(WHAT YOU HAVE TO DO) In the listing that follows, the lines starting at the one containing "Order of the" and ending at the one containing "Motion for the" are to be returned exactly, both boundary lines included, and no others.

(DATASET EXCERPT)
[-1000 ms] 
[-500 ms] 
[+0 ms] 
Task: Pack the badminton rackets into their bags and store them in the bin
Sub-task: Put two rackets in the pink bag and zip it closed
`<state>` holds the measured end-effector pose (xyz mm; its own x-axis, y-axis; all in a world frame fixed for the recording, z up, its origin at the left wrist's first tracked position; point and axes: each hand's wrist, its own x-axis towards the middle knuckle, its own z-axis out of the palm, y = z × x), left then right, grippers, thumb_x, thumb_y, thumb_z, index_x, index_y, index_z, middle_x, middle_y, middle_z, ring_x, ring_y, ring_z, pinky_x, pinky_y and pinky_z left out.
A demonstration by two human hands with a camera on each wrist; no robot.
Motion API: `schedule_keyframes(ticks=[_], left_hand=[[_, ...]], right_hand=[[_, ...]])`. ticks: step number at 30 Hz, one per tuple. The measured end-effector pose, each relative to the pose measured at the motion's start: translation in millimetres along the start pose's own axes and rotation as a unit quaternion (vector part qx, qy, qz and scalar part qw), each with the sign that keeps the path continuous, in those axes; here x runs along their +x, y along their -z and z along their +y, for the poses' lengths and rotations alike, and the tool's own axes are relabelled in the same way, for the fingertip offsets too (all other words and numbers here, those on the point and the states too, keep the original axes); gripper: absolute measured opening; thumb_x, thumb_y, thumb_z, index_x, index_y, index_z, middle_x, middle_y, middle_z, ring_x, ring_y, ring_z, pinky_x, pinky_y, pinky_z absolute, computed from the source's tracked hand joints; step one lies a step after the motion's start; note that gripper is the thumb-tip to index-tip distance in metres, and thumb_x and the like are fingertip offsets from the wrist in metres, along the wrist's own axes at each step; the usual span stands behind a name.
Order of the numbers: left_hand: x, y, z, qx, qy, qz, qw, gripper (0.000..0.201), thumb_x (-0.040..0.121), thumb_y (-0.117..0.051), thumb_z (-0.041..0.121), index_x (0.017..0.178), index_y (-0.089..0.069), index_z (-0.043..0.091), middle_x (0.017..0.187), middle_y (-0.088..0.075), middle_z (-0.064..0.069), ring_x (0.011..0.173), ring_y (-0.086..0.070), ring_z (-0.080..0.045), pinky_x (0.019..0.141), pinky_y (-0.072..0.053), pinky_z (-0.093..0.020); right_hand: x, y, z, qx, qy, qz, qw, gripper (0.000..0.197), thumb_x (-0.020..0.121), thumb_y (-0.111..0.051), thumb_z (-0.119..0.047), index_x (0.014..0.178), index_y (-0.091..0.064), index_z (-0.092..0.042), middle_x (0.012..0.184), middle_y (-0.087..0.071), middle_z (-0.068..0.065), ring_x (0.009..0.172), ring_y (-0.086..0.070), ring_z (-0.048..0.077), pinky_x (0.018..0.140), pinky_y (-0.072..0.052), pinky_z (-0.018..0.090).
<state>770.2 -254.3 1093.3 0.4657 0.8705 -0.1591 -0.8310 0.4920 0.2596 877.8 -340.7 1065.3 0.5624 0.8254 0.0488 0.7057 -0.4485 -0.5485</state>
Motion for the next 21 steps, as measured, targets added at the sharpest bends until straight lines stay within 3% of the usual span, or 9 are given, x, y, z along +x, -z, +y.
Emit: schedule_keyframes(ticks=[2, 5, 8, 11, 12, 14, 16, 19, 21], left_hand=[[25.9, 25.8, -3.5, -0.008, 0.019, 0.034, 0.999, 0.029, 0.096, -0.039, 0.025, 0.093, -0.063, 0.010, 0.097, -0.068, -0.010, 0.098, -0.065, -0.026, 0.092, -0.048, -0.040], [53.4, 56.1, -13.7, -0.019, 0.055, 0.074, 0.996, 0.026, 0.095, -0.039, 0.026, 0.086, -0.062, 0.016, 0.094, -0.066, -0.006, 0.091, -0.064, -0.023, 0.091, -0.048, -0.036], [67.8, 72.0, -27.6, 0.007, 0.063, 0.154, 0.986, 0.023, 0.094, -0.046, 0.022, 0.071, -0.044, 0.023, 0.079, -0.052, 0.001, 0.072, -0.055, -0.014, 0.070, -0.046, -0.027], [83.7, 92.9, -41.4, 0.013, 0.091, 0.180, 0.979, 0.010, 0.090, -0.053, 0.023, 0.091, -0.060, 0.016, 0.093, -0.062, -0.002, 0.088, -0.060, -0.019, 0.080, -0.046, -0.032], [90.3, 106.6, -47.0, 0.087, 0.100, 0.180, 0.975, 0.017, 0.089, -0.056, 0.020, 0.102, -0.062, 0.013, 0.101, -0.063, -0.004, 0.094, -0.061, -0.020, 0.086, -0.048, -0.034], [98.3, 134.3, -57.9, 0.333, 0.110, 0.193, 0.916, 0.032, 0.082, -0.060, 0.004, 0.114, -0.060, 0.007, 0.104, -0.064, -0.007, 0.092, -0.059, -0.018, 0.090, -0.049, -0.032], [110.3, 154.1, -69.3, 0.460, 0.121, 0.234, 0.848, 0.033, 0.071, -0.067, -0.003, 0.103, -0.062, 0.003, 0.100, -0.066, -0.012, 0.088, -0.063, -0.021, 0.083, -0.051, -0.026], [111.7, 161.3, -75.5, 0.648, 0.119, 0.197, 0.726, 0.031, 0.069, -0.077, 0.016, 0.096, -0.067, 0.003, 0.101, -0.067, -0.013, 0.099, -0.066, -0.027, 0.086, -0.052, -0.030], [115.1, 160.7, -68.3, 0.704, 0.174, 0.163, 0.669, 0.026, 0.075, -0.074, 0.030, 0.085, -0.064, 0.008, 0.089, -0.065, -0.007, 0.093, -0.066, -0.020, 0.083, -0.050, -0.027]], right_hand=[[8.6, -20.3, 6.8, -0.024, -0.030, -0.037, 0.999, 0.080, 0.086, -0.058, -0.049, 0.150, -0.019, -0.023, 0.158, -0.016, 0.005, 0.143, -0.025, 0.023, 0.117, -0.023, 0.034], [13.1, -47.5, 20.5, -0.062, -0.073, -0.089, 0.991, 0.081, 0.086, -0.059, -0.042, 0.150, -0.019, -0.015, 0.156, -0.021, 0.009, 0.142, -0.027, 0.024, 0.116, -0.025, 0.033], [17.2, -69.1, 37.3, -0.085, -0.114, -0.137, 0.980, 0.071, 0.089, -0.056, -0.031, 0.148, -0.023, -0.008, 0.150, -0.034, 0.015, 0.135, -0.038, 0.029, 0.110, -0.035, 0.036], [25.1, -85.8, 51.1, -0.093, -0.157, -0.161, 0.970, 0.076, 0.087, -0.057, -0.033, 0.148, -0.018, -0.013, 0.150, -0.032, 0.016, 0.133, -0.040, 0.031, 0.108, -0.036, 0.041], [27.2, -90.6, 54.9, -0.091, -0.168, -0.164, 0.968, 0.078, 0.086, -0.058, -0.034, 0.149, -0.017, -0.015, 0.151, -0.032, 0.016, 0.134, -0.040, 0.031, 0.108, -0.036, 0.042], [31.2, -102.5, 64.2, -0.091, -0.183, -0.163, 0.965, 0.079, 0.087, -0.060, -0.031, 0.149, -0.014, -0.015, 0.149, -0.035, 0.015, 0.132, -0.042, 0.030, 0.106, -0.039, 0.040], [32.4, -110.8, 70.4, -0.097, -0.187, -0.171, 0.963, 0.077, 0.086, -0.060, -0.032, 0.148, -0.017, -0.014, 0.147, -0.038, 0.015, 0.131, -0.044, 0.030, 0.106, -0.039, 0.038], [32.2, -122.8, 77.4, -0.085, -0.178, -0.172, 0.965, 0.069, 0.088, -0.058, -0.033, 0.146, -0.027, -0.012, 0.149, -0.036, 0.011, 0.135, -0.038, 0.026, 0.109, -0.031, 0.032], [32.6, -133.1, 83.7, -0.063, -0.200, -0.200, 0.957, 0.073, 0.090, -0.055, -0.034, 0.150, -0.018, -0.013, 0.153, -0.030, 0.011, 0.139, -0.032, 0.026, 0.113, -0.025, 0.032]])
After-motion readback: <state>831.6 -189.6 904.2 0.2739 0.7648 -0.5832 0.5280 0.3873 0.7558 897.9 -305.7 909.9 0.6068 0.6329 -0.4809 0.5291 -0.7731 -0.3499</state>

(OUTPUT FOR THIS EXERCISE)
Order of the numbers: left_hand: x, y, z, qx, qy, qz, qw, gripper (0.000..0.201), thumb_x (-0.040..0.121), thumb_y (-0.117..0.051), thumb_z (-0.041..0.121), index_x (0.017..0.178), index_y (-0.089..0.069), index_z (-0.043..0.091), middle_x (0.017..0.187), middle_y (-0.088..0.075), middle_z (-0.064..0.069), ring_x (0.011..0.173), ring_y (-0.086..0.070), ring_z (-0.080..0.045), pinky_x (0.019..0.141), pinky_y (-0.072..0.053), pinky_z (-0.093..0.020); right_hand: x, y, z, qx, qy, qz, qw, gripper (0.000..0.197), thumb_x (-0.020..0.121), thumb_y (-0.111..0.051), thumb_z (-0.119..0.047), index_x (0.014..0.178), index_y (-0.091..0.064), index_z (-0.092..0.042), middle_x (0.012..0.184), middle_y (-0.087..0.071), middle_z (-0.068..0.065), ring_x (0.009..0.172), ring_y (-0.086..0.070), ring_z (-0.048..0.077), pinky_x (0.018..0.140), pinky_y (-0.072..0.052), pinky_z (-0.018..0.090).
<state>770.2 -254.3 1093.3 0.4657 0.8705 -0.1591 -0.8310 0.4920 0.2596 877.8 -340.7 1065.3 0.5624 0.8254 0.0488 0.7057 -0.4485 -0.5485</state>
Motion for the next 21 steps, as measured, targets added at the sharpest bends until straight lines stay within 3% of the usual span, or 9 are given, x, y, z along +x, -z, +y.

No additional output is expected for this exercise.